A Brief History of Data and Society


Summary Card

  1. Data collection is as old as governance itself. From Sumerian clay tablets (c. 3800 BCE) to the Roman census to the Domesday Book, the impulse to count and classify populations has always been bound up with taxation, military power, and social control. Counting has never been a neutral act.

  2. Classification constructs what it claims to describe. The British colonial census in India didn't record pre-existing castes — it hardened fluid social identities into rigid administrative categories that determined access to resources and political power. Modern algorithmic classifications carry the same risk.

  3. Statistical methods carry the fingerprints of their origins. Francis Galton developed correlation and regression in service of eugenics. This doesn't invalidate the tools, but it demands awareness of how seemingly neutral mathematics can encode discriminatory assumptions — a lesson directly applicable to machine learning today.

  4. Data technology enables systematic harm at scale. IBM's punch card systems did not cause the Holocaust, but they enabled its systematic, industrial character. The distinction between causation and enablement is crucial: technology amplifies human choices rather than replacing them.

  5. Governance consistently lags behind technology. The internet commercialized in the 1990s; the GDPR took effect in 2018. The National Data Center debate of the 1960s produced the Privacy Act a decade later. This governance lag is not accidental — it is structural, and shortening it is one of the central challenges of data ethics.

  6. The surveillance business model was a choice, not an inevitability. The internet was not destined to be funded through advertising-driven data extraction. That outcome resulted from specific decisions by specific companies. Recognizing it as a choice is the first step toward imagining alternatives.

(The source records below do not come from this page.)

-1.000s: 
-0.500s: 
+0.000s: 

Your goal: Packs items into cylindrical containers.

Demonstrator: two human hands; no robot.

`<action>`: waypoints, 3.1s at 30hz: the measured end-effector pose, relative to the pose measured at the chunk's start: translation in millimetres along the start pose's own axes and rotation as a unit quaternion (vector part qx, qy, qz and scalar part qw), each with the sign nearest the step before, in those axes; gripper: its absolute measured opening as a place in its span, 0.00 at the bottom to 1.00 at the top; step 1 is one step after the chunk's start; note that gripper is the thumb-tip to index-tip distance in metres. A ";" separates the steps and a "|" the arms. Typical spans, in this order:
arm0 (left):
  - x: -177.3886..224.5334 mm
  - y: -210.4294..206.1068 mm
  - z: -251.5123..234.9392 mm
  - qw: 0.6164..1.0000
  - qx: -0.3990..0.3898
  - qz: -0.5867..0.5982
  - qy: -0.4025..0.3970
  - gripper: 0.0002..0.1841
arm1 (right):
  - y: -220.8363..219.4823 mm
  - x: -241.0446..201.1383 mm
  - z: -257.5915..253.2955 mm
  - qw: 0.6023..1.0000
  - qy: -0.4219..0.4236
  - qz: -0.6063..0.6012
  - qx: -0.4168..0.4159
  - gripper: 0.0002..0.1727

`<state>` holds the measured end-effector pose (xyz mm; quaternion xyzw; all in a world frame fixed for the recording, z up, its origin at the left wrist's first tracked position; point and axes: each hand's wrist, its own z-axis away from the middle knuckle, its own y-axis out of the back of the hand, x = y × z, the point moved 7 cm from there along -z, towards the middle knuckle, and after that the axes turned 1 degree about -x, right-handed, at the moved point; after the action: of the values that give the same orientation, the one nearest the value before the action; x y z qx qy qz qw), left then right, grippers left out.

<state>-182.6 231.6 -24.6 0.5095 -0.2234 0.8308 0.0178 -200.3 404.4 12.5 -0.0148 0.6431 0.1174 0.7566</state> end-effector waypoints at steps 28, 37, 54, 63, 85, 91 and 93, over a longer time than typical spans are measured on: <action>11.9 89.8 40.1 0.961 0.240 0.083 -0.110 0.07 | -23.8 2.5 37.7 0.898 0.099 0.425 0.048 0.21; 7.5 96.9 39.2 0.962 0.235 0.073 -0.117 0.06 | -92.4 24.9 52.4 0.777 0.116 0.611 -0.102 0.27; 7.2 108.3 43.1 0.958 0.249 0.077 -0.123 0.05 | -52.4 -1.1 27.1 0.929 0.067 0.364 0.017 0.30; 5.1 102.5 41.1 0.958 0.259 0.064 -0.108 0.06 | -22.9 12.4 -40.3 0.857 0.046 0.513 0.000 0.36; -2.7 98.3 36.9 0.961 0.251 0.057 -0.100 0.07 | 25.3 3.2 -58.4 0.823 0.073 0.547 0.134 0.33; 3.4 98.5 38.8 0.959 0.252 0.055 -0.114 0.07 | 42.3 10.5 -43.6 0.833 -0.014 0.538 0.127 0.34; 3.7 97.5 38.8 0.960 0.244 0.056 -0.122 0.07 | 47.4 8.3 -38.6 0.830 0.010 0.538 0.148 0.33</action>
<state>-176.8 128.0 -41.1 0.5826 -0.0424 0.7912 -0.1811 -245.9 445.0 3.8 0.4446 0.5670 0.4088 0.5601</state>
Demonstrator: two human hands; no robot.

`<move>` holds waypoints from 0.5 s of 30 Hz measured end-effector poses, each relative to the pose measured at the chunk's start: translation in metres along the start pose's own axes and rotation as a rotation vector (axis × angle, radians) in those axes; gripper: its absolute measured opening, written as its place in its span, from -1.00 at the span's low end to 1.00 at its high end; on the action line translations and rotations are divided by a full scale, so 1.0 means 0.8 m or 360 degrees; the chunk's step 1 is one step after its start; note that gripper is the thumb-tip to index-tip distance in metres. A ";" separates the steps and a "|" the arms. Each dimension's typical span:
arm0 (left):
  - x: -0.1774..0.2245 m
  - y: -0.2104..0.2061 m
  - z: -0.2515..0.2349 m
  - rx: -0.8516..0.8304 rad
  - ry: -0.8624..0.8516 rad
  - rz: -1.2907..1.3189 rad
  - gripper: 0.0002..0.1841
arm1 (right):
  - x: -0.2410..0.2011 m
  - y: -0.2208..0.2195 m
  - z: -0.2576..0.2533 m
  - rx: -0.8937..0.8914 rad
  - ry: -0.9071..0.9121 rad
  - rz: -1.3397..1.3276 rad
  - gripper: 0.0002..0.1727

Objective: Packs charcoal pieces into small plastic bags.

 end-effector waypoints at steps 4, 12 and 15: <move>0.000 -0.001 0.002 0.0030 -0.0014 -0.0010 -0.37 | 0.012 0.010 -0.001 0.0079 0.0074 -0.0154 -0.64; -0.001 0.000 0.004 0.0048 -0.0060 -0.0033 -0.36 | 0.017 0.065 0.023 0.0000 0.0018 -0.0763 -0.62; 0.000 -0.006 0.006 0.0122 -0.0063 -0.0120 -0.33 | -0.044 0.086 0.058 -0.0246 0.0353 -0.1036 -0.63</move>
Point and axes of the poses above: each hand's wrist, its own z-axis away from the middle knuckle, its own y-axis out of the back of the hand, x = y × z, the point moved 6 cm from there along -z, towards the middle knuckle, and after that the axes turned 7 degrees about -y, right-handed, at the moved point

  7. Predictive analytics shift power from description to preemption. The move from analyzing what happened to predicting what will happen — in policing, insurance, hiring, healthcare — raises fundamental questions about acting on predictions about people who haven't done anything yet. Feedback loops can make predictions self-fulfilling.

  8. The AI era concentrates data power and introduces a provenance crisis. Machine learning's appetite for training data advantages companies that already hold the largest datasets, while generative AI makes it increasingly difficult to distinguish human-created from machine-generated content.

  9. The costs of data systems fall disproportionately on the least powerful. From colonial subjects to communities targeted by predictive policing, marginalized groups consistently bear the greatest risks while the benefits accrue to states, corporations, and wealthy nations.

  10. Every era of unchecked data power has eventually produced a governance response. Fair Information Practice Principles, the Privacy Act, data protection authorities, the GDPR — all emerged from crises. History offers both warning and hope: the harm is real, but so is the capacity for governance innovation.


Key Concepts

Concept Definition First Introduced
Census From Latin censere (to assess/estimate); a systematic count and classification of a population, historically tied to taxation and military power Section 2.1
Statistical state A state that uses statistical methods to make its population legible and governable Section 2.2.2
Punch card A physical medium for encoding data as patterns of holes, enabling mechanical sorting and tabulation; the foundational technology for modern data processing Section 2.3.1
Database An organized collection of data stored electronically, enabling storage, search, retrieval, and linking of records Section 2.4.1
Information asymmetry An imbalance in which one party in a relationship holds significantly more data than the other, creating a power differential Section 2.5.2
Surveillance business model An economic model in which personal data is collected through free services and monetized through targeted advertising Section 2.5.2
Big Data Data characterized by high volume, velocity, and variety, often exceeding the capacity of traditional processing tools Section 2.6.1
Predictive analytics Statistical and machine learning techniques used to forecast future events or behaviors based on historical data Section 2.6.2
Digital enclosure The process by which everyday activities generate data captured by platforms and corporations, creating a comprehensive record of behavior Section 2.5
Platform capitalism An economic system in which digital platforms extract value by mediating interactions and collecting data from participants Section 2.5.2
Data provenance The documented history of a piece of data, including its origin, transformations, and chain of custody Section 2.7.2
Techno-determinism The belief that technology drives social change independently of human choices, politics, and institutions Section 2.5.2

Key Debates

Is technological determinism useful or misleading? The chapter argues against strong technological determinism — the view that technology's effects are independent of human choices. The surveillance business model was a choice; the punch card didn't cause the Holocaust. But a weaker version of the argument — that certain technologies make certain outcomes more likely — has some validity. Where you land on this debate shapes how you approach governance: determinists focus on controlling technology itself; voluntarists focus on shaping the human decisions around it.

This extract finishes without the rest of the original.